• THE PROBLEM: Filter these entries down to lines holding "field".
__________________________________________________
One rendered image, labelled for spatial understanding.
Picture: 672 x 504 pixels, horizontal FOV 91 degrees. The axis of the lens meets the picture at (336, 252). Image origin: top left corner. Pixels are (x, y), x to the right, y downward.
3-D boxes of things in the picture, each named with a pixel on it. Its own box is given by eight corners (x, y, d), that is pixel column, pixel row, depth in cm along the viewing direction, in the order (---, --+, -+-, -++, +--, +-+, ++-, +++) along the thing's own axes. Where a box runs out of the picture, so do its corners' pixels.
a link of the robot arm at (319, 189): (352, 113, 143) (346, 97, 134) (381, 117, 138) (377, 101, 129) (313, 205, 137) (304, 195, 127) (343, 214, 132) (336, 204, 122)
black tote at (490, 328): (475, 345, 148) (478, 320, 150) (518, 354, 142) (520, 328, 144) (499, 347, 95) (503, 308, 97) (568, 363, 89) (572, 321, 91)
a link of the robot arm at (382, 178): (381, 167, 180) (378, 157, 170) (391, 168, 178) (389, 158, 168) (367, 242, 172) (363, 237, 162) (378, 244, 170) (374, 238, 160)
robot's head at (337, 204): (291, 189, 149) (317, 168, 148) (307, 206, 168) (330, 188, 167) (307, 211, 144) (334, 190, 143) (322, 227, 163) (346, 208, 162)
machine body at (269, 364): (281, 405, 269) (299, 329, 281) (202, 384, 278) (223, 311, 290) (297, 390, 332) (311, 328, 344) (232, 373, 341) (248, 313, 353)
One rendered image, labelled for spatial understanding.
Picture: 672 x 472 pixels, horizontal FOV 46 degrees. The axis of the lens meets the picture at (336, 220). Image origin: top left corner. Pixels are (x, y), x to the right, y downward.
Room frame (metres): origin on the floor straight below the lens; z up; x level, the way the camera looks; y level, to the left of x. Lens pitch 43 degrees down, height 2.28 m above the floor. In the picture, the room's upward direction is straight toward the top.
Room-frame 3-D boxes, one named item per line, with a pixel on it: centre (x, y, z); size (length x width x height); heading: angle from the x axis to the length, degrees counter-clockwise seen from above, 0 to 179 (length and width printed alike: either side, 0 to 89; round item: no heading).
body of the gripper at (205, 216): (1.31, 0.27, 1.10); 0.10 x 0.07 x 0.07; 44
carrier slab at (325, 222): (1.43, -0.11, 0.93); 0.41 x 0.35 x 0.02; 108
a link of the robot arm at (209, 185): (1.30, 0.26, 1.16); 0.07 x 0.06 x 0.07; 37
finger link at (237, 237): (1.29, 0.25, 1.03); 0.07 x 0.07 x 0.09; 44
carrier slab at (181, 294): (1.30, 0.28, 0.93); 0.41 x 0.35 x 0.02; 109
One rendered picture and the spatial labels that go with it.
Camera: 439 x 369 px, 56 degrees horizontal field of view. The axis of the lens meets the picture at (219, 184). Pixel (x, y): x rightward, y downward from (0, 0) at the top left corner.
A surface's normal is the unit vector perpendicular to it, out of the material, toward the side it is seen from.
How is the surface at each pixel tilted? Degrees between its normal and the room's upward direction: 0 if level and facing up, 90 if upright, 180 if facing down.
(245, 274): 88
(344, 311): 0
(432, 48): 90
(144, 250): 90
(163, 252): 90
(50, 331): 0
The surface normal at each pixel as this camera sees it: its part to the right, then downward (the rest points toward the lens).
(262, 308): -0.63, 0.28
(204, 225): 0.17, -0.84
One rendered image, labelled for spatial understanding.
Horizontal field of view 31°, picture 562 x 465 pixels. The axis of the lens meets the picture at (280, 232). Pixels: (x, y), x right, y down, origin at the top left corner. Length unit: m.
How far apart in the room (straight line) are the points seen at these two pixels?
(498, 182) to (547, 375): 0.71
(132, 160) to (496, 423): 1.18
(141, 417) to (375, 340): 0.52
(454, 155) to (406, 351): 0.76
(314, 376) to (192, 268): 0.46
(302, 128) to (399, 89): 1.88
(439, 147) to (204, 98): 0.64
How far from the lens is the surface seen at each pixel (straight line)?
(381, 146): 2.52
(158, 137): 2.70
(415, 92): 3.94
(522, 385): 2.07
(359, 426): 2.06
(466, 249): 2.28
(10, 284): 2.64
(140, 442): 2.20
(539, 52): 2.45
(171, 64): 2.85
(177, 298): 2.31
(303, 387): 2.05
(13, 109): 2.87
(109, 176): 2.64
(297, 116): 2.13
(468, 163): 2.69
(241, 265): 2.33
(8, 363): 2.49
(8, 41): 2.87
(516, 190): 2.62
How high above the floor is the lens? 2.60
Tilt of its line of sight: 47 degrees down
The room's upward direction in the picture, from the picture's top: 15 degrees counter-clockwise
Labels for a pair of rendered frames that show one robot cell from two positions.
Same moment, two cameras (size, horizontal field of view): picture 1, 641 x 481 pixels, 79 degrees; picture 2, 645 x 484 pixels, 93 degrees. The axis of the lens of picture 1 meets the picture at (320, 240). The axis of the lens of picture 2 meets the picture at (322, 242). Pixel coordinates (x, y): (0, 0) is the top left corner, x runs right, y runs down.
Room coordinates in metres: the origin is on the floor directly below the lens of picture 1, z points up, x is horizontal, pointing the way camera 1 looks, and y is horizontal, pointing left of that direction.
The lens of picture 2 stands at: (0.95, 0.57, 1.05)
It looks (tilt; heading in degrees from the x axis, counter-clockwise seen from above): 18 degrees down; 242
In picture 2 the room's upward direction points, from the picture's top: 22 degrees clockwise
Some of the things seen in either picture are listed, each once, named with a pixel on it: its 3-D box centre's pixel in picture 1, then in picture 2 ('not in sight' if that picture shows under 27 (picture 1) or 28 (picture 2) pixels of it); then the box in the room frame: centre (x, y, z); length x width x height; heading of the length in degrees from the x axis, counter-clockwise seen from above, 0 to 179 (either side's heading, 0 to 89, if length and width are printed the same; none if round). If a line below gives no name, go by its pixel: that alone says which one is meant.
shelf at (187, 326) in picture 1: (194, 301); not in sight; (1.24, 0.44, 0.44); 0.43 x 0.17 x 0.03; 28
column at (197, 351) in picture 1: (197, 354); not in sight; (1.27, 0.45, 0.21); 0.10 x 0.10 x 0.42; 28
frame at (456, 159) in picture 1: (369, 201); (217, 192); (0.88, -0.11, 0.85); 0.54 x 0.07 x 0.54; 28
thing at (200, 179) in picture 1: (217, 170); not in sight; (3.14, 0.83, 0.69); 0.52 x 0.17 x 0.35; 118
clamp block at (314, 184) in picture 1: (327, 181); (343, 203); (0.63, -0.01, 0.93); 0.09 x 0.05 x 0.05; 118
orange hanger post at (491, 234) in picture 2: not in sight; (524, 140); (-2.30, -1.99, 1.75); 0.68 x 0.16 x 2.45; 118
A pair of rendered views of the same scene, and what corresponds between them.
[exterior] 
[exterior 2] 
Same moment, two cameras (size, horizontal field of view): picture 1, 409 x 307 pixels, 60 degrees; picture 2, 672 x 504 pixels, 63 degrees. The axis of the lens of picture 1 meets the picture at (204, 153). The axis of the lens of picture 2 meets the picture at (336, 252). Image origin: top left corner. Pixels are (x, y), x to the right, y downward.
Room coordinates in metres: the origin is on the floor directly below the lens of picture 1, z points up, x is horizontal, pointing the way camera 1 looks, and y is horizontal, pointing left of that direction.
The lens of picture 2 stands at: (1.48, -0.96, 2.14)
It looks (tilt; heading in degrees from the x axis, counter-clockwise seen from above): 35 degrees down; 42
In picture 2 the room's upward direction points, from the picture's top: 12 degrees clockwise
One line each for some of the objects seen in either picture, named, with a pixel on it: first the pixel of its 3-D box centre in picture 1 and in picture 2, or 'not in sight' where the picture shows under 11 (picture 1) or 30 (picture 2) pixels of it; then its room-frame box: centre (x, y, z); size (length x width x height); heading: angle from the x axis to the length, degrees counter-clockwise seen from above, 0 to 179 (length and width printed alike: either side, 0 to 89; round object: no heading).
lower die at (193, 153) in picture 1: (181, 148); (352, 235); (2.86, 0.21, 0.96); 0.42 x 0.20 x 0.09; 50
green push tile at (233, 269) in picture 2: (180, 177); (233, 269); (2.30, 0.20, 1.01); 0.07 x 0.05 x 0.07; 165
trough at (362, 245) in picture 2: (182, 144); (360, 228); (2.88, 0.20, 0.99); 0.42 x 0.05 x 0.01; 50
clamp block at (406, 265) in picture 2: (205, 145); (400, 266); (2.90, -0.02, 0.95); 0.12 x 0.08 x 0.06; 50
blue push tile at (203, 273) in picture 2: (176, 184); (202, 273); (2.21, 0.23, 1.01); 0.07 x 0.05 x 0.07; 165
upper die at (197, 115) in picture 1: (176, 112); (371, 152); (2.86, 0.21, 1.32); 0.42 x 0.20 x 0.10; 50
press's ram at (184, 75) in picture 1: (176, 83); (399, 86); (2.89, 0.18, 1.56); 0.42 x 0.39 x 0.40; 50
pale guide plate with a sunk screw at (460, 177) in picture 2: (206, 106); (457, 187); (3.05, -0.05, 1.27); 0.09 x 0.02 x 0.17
__________________________________________________
• FINISHED EXERCISE:
Camera: 439 x 369 px, 56 degrees horizontal field of view. The axis of the lens meets the picture at (219, 184). Pixel (x, y): x rightward, y downward from (0, 0) at the top left corner.
Horizontal field of view 31°, picture 562 x 465 pixels. The axis of the lens meets the picture at (280, 232). Pixels: (x, y), x right, y down, origin at the top left corner. Length unit: m.
Same moment, two cameras (size, horizontal field of view): picture 1, 641 x 481 pixels, 79 degrees; picture 2, 645 x 484 pixels, 93 degrees. The axis of the lens of picture 1 meets the picture at (320, 240). The axis of the lens of picture 2 meets the picture at (322, 242). Pixel coordinates (x, y): (0, 0) is the top left corner, x runs right, y runs down.
Same moment, two cameras (size, horizontal field of view): picture 1, 409 x 307 pixels, 60 degrees; picture 2, 672 x 504 pixels, 63 degrees. The axis of the lens of picture 1 meets the picture at (204, 153). The axis of the lens of picture 2 meets the picture at (336, 252). Image origin: top left corner. Pixels are (x, y), x to the right, y downward.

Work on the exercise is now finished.